WHAT THE TASK ASKS |
Would you restate every entry that follows, word for word, and leave out the pictures?

DATA EXCERPTS |
* * * * *

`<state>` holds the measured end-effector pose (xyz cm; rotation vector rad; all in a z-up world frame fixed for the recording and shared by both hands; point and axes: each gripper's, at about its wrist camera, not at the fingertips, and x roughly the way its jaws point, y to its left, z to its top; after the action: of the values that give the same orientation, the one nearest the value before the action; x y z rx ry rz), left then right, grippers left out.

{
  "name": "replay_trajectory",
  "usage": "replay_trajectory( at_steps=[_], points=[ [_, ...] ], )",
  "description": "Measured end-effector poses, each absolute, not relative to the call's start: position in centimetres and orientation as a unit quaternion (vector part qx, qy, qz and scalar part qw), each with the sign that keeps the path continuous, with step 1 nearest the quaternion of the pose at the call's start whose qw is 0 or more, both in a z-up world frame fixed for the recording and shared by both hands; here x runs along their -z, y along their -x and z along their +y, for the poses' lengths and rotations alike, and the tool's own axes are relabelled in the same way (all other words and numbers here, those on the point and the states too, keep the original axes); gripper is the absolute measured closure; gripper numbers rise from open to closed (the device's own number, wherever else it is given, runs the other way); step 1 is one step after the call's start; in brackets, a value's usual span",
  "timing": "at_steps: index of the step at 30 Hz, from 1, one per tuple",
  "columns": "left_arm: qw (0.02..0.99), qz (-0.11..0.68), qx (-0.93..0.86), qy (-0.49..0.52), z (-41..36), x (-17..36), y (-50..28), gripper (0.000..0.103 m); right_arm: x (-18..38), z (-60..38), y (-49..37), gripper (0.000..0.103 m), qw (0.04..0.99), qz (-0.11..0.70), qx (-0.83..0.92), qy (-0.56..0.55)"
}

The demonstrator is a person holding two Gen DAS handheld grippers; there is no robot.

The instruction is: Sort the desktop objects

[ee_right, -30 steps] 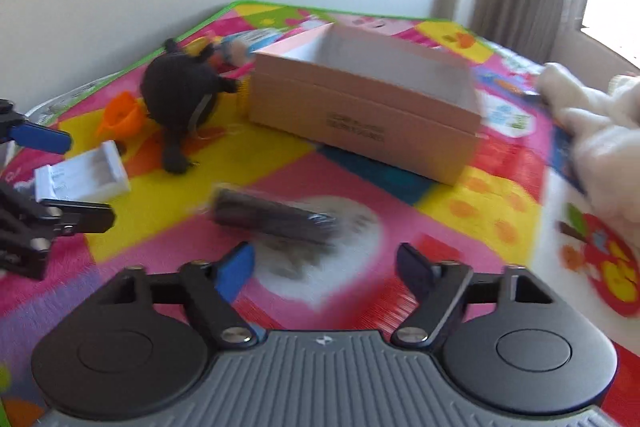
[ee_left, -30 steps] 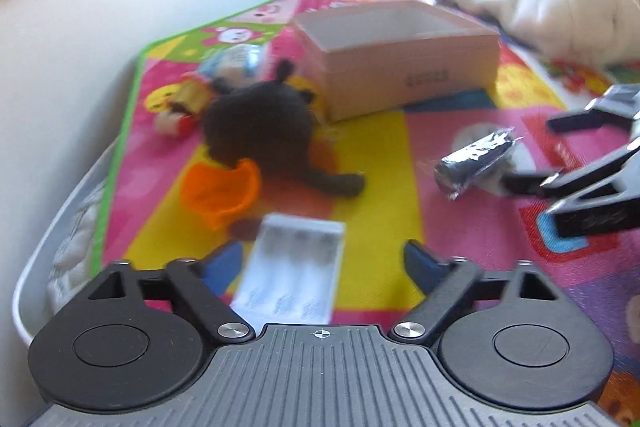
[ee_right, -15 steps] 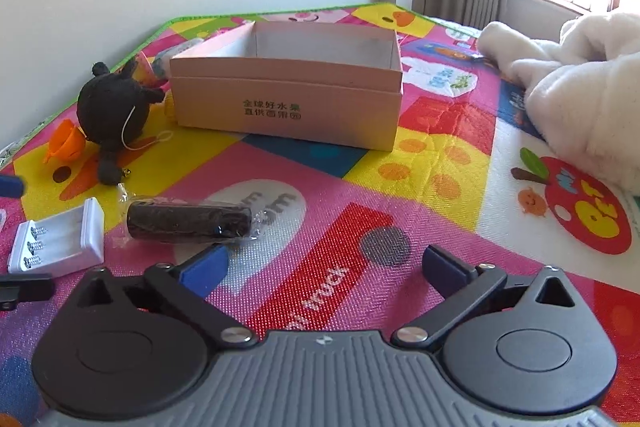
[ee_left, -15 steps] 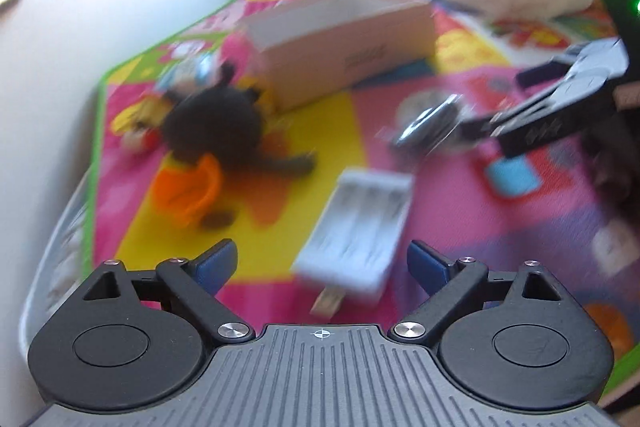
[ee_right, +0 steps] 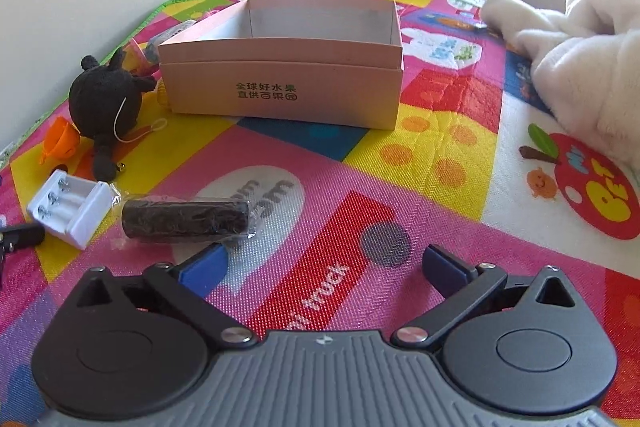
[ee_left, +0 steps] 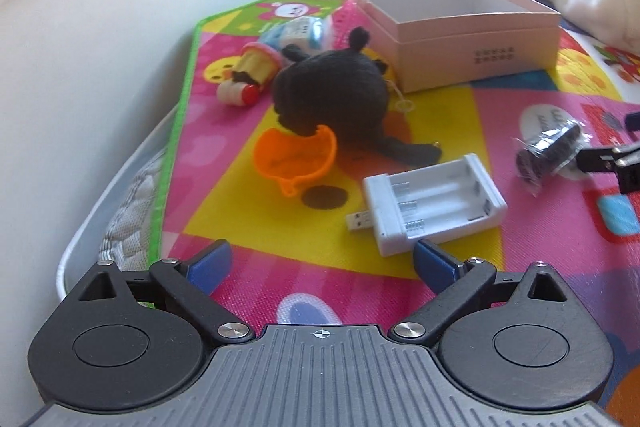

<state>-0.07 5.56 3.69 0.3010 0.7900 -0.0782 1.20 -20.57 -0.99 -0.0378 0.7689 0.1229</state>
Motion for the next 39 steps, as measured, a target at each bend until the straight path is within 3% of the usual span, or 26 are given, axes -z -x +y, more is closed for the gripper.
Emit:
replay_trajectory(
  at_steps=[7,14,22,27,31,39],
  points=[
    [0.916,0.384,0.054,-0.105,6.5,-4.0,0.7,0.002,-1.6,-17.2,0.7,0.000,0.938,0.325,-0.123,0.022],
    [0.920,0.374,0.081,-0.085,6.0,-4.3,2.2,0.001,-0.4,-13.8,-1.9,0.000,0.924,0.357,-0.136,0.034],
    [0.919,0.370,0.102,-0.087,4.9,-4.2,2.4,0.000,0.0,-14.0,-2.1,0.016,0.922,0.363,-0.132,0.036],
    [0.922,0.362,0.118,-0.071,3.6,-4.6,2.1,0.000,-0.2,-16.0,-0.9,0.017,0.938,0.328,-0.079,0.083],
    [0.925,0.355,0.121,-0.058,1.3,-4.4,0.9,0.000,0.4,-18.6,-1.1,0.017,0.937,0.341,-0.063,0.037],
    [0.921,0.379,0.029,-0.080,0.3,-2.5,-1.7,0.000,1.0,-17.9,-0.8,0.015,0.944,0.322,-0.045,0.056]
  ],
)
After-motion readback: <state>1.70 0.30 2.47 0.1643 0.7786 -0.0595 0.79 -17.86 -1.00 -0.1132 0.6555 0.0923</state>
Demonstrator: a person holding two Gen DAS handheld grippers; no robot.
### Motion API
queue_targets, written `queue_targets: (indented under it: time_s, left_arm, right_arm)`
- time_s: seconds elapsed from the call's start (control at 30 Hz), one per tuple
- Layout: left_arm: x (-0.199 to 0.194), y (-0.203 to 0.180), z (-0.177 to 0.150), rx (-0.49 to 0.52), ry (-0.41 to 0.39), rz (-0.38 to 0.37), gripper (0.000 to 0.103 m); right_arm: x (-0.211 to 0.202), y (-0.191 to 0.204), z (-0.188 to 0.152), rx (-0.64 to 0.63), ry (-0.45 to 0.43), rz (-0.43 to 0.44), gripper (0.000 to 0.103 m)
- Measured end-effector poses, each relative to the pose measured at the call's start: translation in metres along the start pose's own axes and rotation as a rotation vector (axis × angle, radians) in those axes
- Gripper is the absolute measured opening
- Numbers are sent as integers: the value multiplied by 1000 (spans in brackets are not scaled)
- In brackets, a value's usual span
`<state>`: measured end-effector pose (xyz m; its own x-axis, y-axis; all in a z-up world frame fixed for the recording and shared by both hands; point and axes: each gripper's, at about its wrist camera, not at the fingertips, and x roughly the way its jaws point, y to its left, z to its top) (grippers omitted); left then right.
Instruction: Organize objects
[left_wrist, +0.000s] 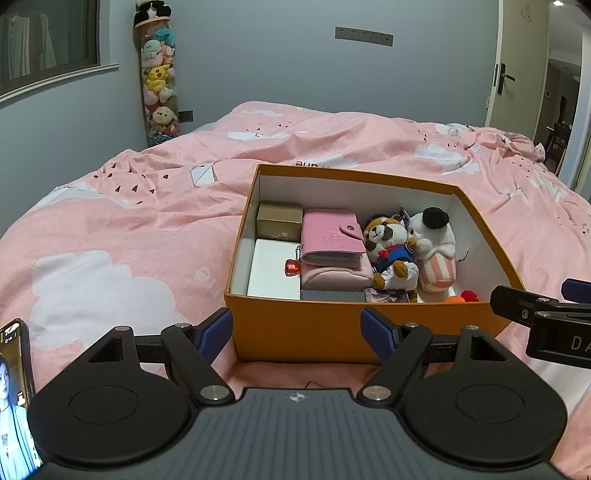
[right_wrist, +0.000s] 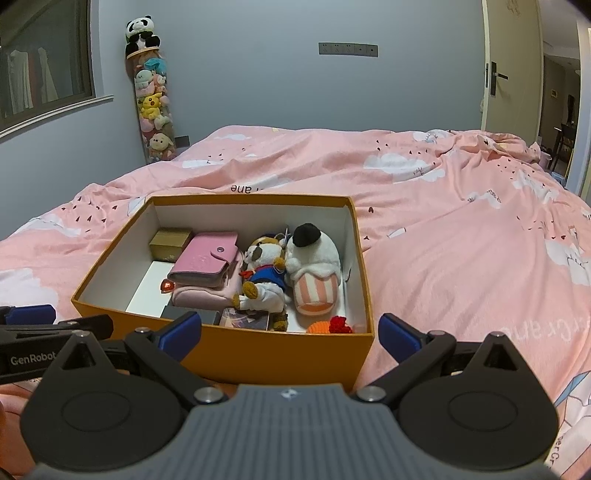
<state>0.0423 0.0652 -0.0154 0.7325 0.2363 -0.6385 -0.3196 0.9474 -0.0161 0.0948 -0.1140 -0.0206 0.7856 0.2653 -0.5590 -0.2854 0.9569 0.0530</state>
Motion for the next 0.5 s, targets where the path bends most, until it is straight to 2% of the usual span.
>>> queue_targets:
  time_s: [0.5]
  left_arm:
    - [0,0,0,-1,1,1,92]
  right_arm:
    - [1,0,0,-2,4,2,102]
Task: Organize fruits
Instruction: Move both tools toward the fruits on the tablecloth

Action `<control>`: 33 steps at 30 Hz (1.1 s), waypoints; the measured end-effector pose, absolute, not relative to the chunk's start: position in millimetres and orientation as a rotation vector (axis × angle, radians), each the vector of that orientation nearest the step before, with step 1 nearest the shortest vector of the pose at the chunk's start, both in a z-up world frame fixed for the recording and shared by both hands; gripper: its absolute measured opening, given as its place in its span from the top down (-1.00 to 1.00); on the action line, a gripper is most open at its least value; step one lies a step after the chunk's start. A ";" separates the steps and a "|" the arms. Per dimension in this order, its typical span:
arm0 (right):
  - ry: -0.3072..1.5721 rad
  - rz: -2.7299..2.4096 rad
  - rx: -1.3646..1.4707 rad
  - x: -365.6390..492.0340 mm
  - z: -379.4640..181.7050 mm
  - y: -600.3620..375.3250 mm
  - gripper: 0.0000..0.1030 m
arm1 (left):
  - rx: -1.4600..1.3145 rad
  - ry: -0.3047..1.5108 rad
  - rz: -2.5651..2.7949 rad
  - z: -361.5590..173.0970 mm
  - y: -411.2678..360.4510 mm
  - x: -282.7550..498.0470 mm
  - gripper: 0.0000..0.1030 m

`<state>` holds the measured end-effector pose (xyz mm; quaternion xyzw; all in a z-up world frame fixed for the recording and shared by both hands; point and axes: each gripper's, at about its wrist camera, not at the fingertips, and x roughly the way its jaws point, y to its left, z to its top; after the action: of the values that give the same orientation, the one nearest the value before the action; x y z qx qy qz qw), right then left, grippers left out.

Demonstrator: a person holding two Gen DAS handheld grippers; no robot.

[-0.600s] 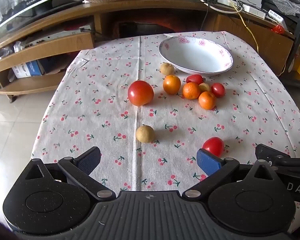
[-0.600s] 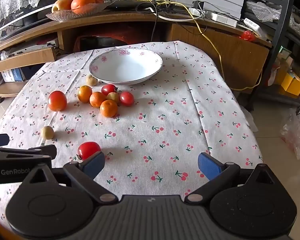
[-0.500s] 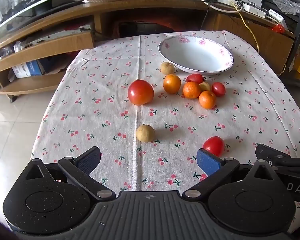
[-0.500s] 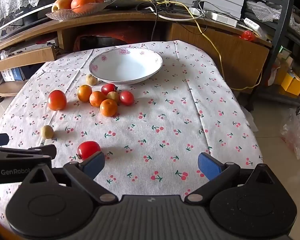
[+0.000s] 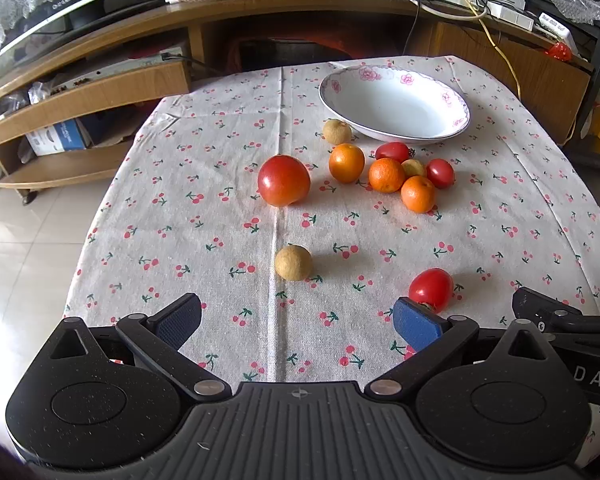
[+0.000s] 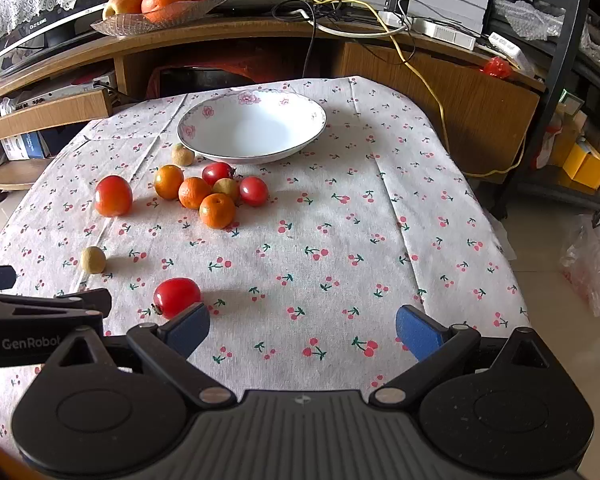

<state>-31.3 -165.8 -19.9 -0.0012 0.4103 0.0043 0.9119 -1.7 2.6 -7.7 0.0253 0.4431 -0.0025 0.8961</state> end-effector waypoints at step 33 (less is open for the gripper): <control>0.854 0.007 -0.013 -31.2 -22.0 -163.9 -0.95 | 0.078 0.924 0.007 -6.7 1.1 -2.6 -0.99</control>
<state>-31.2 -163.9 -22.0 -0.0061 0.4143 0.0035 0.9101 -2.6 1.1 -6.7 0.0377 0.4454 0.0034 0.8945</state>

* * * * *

ANSWER BELOW |
`<state>` holds the measured end-effector pose (xyz cm; rotation vector rad; all in a z-up world frame fixed for the recording and shared by both hands; point and axes: each gripper's, at about its wrist camera, not at the fingertips, and x roughly the way its jaws point, y to its left, z to its top; after the action: of the values that give the same orientation, the one nearest the value before the action; x y z rx ry rz), left then right, grippers left out.

{
  "name": "replay_trajectory",
  "usage": "replay_trajectory( at_steps=[_], points=[ [_, ...] ], )",
  "description": "Measured end-effector poses, each absolute, not relative to the call's start: position in centimetres and orientation as a unit quaternion (vector part qx, qy, qz and scalar part qw), each with the sign that keeps the path continuous, with step 1 nearest the quaternion of the pose at the call's start whose qw is 0 or more, both in a z-up world frame fixed for the recording and shared by both hands; here x runs along their -z, y along their -x and z along their +y, for the poses' lengths and rotations alike, and the tool's own axes are relabelled in the same way (all other words and numbers here, those on the point and the states too, keep the original axes); gripper is the absolute measured closure; gripper numbers rise from open to closed (the device's own number, wherever else it is given, runs the other way); step 1 is one step after the call's start; in brackets, a value's usual span",
  "timing": "at_steps: index of the step at 30 Hz, from 1, one per tuple",
  "columns": "left_arm: qw (0.02..0.99), qz (-0.11..0.68), qx (-0.93..0.86), qy (-0.49..0.52), z (-41..36), x (-17..36), y (-50..28), gripper (0.000..0.103 m); right_arm: x (-18..38), z (-60..38), y (-49..37), gripper (0.000..0.103 m), qw (0.04..0.99), qz (-0.11..0.70), qx (-0.83..0.92), qy (-0.56..0.55)"
}

The demonstrator is a person holding two Gen DAS handheld grippers; there is no robot.

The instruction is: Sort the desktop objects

[ee_right, -30 steps] 
[ee_left, -30 steps] 
[ee_right, -15 steps] 
[ee_left, -15 steps] 
[ee_right, +0 steps] 
[ee_left, +0 steps] 

<state>-0.07 5.56 3.69 0.3010 0.7900 -0.0782 1.20 -20.57 -0.99 -0.0378 0.7689 0.1229</state>
Motion for the next 39 steps, as measured, a target at each bend until the straight path is within 3% of the usual span, or 26 are given, axes -z -x +y, more is closed for the gripper.
Emit:
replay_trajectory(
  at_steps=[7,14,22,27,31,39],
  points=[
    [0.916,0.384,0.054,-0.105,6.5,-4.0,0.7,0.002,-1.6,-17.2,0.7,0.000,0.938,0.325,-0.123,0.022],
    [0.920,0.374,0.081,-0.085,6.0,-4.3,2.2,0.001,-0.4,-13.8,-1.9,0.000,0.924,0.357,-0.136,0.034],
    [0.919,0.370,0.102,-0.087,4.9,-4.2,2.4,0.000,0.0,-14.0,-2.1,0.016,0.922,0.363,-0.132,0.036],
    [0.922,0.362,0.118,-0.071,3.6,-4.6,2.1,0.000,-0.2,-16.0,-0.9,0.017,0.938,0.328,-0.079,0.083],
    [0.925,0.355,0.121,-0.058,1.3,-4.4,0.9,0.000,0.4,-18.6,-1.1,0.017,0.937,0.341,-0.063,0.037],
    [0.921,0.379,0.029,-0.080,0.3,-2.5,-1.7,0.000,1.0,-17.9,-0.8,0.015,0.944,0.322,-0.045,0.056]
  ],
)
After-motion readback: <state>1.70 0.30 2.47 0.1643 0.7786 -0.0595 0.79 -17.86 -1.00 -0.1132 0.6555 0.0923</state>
Demonstrator: a person holding two Gen DAS handheld grippers; no robot.
### Motion API
queue_targets, written `queue_targets: (indented under it: time_s, left_arm, right_arm)`
- time_s: seconds elapsed from the call's start (control at 30 Hz), one per tuple
- Layout: left_arm: x (-0.199 to 0.194), y (-0.203 to 0.180), z (-0.177 to 0.150), rx (-0.49 to 0.52), ry (-0.41 to 0.39), rz (-0.38 to 0.37), gripper (0.000 to 0.103 m); right_arm: x (-0.211 to 0.202), y (-0.191 to 0.204), z (-0.188 to 0.152), rx (-0.64 to 0.63), ry (-0.45 to 0.43), rz (-0.43 to 0.44), gripper (0.000 to 0.103 m)
- Measured end-effector poses, each relative to the pose measured at the call's start: translation in metres along the start pose's own axes and rotation as a rotation vector (axis × angle, radians) in those axes
- Gripper is the absolute measured opening
- Numbers are sent as integers: the value multiplied by 1000 (spans in brackets are not scaled)
- In brackets, a value's usual span
`<state>`: measured end-effector pose (xyz m; its own x-axis, y-axis; all in a z-up world frame fixed for the recording and shared by both hands; point and axes: each gripper's, at about its wrist camera, not at the fingertips, and x roughly the way its jaws point, y to its left, z to its top) (grippers omitted); left then right.
Instruction: Organize objects
[left_wrist, +0.000s] 
[right_wrist, +0.000s] 
<state>0.0423 0.0652 -0.0154 0.7325 0.2363 -0.6385 -0.3196 0.9474 -0.0161 0.0948 -0.1140 -0.0206 0.7856 0.2653 -0.5590 -0.2854 0.9569 0.0530</state>
Motion for the next 0.5 s, targets where the path bends most, until it is straight to 2% of the usual span.
>>> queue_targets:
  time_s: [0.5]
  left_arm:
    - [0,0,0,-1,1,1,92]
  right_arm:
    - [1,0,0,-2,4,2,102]
Task: Organize fruits
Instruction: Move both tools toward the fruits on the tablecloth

Action `<control>`: 33 steps at 30 Hz (1.1 s), waypoints; the measured end-effector pose, absolute, not relative to the chunk's start: position in millimetres and orientation as a rotation vector (axis × angle, radians), each the vector of that orientation nearest the step before, with step 1 nearest the shortest vector of the pose at the chunk's start, both in a z-up world frame fixed for the recording and shared by both hands; gripper: its absolute measured opening, given as its place in its span from the top down (-1.00 to 1.00); on the action line, a gripper is most open at its least value; step one lies a step after the chunk's start. A ";" separates the steps and a "|" the arms. Per dimension in this order, its typical span:
arm0 (right):
  - ry: -0.3072..1.5721 rad
  - rz: -2.7299..2.4096 rad
  - rx: -1.3646..1.4707 rad
  - x: -365.6390..492.0340 mm
  - z: -379.4640..181.7050 mm
  - y: -600.3620..375.3250 mm
  - gripper: 0.0000..0.1030 m
arm1 (left):
  - rx: -1.4600..1.3145 rad
  - ry: -0.3047..1.5108 rad
  - rz: -2.5651..2.7949 rad
  - z: -361.5590..173.0970 mm
  - y: -411.2678..360.4510 mm
  - x: -282.7550..498.0470 mm
  - gripper: 0.0000..0.1030 m

`<state>` holds the measured end-effector pose (xyz mm; quaternion xyzw; all in a z-up world frame fixed for the recording and shared by both hands; point and axes: each gripper's, at about its wrist camera, not at the fingertips, and x roughly the way its jaws point, y to its left, z to its top; after the action: of the values that give the same orientation, the one nearest the value before the action; x y z qx qy qz qw), right then left, grippers left out.

Demonstrator: a person holding two Gen DAS handheld grippers; no robot.

[-0.600s] 
[-0.600s] 
[-0.500s] 
[-0.500s] 
[+0.000s] 
[+0.000s] 

<state>-31.3 -165.8 -19.9 -0.0012 0.4103 0.0043 0.9119 -1.7 2.6 -7.7 0.0253 0.4431 -0.0025 0.8961</state> end-effector waypoints at step 33 (less is open for the gripper): <control>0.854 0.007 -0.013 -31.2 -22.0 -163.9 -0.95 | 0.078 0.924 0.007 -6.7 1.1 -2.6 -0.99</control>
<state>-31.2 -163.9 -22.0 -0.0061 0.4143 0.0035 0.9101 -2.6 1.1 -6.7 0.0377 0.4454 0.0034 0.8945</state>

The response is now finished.